The task: Could you transcribe all of the data exactly and skip any pictures?
##############################
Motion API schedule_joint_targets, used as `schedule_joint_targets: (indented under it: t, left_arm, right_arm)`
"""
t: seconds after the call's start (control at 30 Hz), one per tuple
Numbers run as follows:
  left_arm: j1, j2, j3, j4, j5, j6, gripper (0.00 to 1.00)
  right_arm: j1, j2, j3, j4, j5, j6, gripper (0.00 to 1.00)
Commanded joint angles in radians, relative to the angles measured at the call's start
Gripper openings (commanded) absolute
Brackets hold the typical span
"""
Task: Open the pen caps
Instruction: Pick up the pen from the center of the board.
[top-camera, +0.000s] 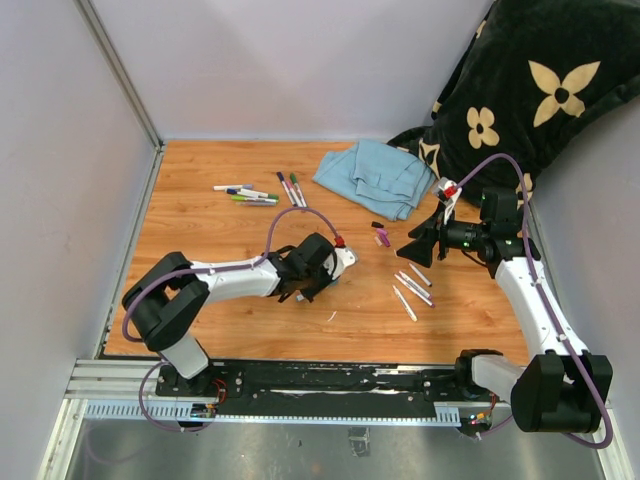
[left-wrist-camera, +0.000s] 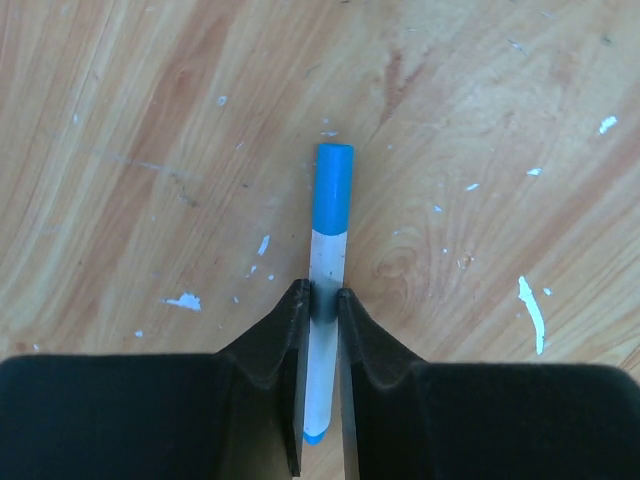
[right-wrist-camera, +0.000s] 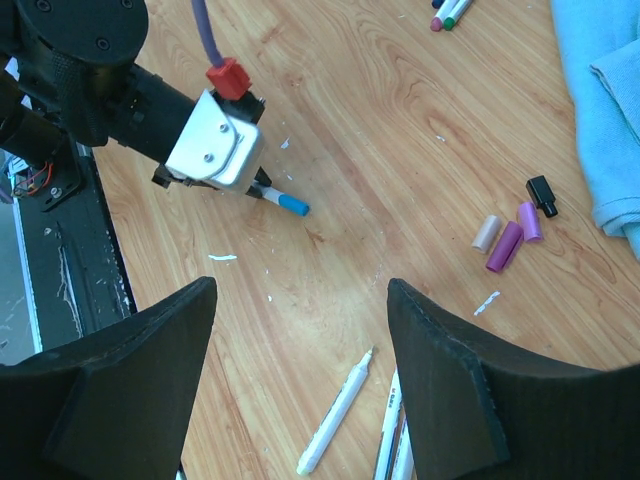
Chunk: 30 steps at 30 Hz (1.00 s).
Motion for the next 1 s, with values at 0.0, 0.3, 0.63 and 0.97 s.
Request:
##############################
Solution:
Motion API schedule_joint_targets, used as `schedule_joint_targets: (indented under it: t, left_arm, right_arm)`
"""
t: seconds after the call's start (control at 30 Hz), one per tuple
Numbers run as follows:
  left_arm: j1, j2, j3, j4, j5, j6, gripper (0.00 to 1.00)
  right_arm: j1, j2, j3, j4, j5, j6, gripper (0.00 to 1.00)
Commanded joint angles in radians, relative to the angles measured at the call's start
Gripper openings (commanded) absolute
Brackets hold the typical span
"""
Task: Open the pen caps
Instruction: Pick up the pen from the center of the board.
[top-camera, +0.000s] 
[left-wrist-camera, +0.000s] 
[right-wrist-camera, +0.000s] 
Chunk: 30 steps at 30 Hz (1.00 s).
Motion for the next 1 s, with values at 0.0, 0.3, 0.63 and 0.97 s.
Request:

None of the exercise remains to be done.